14 июня в 19.30 в Порядке слов состоится очередная лекция Павла Арсеньева в рамках семинара по прагматической поэтике: «Паровоз, автомобиль и другие двигатели литературной эволюции».
Наряду с жестикуляционной природой действия на письме существует материальный контекст, от которого оно отталкивается в конструировании своего инструмента. После того, как нами были рассмотрены простейшие инструментальные метафоры различных методов и базовая гомология между генезисом языка и техники (Леруа-Гуран), необходимо перейти к более сложным литературным механизмам.
В принципе уже формалисты понимали искусство как технологию, писали именно о технике внесюжетной прозы. Такой формально-технократический подход делал автора/исследователя в известной смысле нечувствительным к идеологии литературного содержания. Шкловский говорил не только о делании вещи, которое важнее сделанного, но и — более эксплицитно и рискованно — о шофере, которому «важно прежде всего, чтобы машина шла, а не кто на ней едет».
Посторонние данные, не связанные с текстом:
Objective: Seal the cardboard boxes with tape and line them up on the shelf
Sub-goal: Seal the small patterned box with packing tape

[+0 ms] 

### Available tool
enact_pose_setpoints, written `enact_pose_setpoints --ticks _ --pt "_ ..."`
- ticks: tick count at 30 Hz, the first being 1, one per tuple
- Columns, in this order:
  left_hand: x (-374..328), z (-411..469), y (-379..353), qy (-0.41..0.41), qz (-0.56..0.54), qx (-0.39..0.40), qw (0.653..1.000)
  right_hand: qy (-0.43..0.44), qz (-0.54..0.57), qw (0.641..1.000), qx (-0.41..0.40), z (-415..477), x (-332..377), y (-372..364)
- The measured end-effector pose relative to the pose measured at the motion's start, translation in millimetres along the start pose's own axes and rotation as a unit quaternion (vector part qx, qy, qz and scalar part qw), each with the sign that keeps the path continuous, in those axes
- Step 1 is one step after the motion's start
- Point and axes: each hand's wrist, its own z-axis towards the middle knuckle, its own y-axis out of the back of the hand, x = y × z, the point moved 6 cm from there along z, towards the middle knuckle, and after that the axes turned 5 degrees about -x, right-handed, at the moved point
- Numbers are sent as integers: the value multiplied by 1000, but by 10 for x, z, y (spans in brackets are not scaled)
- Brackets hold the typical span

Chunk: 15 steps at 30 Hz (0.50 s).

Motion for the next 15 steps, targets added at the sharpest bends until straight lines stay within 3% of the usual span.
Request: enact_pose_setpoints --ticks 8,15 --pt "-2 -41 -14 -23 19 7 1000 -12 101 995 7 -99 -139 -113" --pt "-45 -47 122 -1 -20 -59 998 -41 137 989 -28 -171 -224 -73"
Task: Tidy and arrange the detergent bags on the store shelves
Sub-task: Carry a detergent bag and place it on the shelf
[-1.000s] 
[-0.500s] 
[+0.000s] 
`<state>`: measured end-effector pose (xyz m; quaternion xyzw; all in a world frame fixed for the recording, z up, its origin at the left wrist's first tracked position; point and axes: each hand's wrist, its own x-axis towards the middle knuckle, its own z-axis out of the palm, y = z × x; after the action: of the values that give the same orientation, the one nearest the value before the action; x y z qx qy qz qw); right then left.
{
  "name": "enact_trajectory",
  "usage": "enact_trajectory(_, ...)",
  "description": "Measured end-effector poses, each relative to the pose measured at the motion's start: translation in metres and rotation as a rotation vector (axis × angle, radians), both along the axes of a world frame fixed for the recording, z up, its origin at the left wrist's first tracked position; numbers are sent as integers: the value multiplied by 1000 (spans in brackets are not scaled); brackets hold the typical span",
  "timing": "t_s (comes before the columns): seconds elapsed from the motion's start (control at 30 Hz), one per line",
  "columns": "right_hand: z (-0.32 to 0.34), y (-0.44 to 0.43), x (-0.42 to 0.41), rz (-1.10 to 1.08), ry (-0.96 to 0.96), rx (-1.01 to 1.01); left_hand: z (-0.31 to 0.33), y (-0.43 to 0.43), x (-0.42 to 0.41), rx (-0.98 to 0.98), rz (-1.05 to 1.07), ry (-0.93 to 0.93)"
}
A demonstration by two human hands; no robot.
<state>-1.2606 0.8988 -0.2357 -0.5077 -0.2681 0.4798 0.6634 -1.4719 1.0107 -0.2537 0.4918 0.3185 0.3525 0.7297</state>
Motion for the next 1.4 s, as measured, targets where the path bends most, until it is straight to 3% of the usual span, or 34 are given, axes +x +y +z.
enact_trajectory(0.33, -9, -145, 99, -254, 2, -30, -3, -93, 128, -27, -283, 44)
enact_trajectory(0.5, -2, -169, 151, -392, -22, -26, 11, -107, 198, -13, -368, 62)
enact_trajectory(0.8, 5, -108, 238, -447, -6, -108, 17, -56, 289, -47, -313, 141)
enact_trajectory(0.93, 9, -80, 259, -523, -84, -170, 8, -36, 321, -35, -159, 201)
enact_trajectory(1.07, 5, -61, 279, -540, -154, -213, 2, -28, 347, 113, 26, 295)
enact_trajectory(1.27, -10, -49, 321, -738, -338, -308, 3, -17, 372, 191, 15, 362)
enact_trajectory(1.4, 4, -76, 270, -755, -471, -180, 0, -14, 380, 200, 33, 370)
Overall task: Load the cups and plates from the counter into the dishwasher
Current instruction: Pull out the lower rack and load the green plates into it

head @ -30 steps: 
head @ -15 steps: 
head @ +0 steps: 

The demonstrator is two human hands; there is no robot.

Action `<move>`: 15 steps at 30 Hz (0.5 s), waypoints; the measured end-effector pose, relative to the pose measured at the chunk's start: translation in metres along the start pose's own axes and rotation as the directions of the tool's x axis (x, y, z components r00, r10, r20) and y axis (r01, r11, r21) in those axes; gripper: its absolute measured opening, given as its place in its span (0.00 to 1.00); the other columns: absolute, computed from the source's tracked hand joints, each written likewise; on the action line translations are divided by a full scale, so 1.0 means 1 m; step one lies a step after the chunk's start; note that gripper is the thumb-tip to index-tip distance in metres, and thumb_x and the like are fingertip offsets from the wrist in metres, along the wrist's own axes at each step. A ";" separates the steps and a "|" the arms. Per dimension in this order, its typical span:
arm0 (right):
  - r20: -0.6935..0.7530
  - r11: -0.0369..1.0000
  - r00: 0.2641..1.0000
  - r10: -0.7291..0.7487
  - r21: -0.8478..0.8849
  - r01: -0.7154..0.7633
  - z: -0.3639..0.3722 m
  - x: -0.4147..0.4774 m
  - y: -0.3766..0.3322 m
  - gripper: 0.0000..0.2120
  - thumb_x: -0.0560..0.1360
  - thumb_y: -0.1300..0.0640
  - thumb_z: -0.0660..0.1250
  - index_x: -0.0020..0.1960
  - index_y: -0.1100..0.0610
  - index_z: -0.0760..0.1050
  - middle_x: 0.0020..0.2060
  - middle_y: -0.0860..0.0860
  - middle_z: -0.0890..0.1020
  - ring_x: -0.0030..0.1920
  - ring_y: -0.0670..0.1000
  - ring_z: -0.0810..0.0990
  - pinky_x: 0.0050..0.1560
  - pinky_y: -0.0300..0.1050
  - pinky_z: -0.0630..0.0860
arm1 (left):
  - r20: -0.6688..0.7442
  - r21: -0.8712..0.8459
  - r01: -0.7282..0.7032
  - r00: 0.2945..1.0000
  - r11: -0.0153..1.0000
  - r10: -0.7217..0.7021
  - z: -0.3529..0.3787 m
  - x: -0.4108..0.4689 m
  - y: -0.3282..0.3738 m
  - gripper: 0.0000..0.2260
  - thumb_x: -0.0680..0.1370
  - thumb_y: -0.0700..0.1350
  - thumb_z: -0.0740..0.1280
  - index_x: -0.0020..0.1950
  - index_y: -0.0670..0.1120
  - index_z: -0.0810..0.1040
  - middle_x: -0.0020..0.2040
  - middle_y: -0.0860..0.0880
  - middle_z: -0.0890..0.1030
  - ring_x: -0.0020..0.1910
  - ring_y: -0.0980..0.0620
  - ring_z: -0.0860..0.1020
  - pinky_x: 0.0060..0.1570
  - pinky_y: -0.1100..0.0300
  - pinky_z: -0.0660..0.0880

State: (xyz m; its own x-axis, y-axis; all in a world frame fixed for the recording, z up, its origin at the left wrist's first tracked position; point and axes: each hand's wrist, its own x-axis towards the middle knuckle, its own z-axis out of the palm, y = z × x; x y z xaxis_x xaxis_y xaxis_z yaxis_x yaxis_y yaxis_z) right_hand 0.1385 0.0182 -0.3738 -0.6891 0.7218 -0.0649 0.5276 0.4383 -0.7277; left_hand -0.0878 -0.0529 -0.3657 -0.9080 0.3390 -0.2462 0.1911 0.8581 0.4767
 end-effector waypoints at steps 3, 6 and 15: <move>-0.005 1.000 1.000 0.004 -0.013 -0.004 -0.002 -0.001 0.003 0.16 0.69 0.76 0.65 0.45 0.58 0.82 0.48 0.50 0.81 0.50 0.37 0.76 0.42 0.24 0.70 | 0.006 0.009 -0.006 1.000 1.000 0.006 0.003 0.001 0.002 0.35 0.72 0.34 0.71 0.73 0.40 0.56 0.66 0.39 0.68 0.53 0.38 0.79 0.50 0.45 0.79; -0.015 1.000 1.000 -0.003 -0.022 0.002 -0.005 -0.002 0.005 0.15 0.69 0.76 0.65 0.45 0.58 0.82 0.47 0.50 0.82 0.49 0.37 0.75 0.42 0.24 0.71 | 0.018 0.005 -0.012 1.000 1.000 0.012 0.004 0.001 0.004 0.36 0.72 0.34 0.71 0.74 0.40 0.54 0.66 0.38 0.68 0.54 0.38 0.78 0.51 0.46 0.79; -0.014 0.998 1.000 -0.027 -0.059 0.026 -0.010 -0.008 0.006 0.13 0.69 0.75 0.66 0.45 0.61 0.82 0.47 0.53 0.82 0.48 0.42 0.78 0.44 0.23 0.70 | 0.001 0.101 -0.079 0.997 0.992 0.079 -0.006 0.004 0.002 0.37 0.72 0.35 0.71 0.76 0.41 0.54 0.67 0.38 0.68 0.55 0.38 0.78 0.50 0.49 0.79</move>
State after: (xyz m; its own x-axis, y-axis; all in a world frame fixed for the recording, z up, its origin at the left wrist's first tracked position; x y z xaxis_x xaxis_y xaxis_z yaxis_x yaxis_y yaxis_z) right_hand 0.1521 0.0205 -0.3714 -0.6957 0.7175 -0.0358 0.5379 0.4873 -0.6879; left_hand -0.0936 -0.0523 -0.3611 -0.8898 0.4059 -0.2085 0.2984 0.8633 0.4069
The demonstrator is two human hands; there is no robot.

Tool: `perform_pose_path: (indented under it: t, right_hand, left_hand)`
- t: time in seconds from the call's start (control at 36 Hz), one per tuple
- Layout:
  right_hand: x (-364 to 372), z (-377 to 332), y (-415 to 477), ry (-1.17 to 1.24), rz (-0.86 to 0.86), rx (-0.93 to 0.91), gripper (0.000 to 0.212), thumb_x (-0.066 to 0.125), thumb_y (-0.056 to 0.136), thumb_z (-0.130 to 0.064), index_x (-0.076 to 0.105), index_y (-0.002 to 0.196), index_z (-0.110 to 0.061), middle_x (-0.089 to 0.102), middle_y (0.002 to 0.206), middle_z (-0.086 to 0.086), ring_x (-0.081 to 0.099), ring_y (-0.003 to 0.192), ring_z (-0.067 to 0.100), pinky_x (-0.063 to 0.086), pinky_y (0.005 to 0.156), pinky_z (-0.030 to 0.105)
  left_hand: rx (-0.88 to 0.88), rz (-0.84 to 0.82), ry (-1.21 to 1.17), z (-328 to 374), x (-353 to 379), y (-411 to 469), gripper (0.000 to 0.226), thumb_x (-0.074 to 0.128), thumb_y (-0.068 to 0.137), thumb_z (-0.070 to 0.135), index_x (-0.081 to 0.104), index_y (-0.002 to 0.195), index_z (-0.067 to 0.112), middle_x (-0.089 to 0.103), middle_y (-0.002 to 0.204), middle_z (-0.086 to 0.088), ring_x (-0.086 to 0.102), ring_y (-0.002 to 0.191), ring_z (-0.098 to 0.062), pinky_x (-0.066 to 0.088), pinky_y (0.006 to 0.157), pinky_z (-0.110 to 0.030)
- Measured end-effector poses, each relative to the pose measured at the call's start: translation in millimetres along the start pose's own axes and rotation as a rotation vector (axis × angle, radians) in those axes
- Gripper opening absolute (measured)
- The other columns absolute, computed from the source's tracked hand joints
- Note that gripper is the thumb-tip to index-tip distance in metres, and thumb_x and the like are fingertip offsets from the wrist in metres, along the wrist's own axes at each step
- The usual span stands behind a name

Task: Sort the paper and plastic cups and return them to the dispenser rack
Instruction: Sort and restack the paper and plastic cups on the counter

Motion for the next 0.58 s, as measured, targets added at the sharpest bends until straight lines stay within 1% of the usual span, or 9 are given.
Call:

Однако даже при таком подходе идеологические различия не растворяются бесследно, но перемещаются на формальный уровень и существуют на нем как различие технических стандартов. Если Лев Николаевич Толстой вырос во времена «до железных дорог» и не любил паровозов, то Новый ЛЕФ выводил возможность новых форм очерковой и фрагментарной прозы из ритма железной дороги, превышающий чувственность усадебно-дворянской литературы.
При всем прогрессивном характере воздействия железной дороги на ритм русской прозы, вскоре и ей будет суждено диалектически переродиться в устаревший литературный транспорт: тот же Шкловский будет говорить о «патентованных писателях для железной дороги», противопоставляя этому автоматизировавшемуся ритму индивидуальный анархизм автомобиля. Именно он надолго станет ключевым драйвером внесюжетной прозы, значительно превышающим композиционистские амбиции человеческого рассказчика.
Другими словами, соображения Мандельштама и Шкловского о транспорте, в котором едет русская проза, будут рассмотрены на следующем семинаре как ранние интуиции акторно-сетевой теории литературы. Как и любая другая посадка произвола письма на конкретную материальность, его заземление, такой анализ грозит былому одиночеству автора в башне из слоновой кости уплотнением его жизненного пространства новыми акторами и коллективами.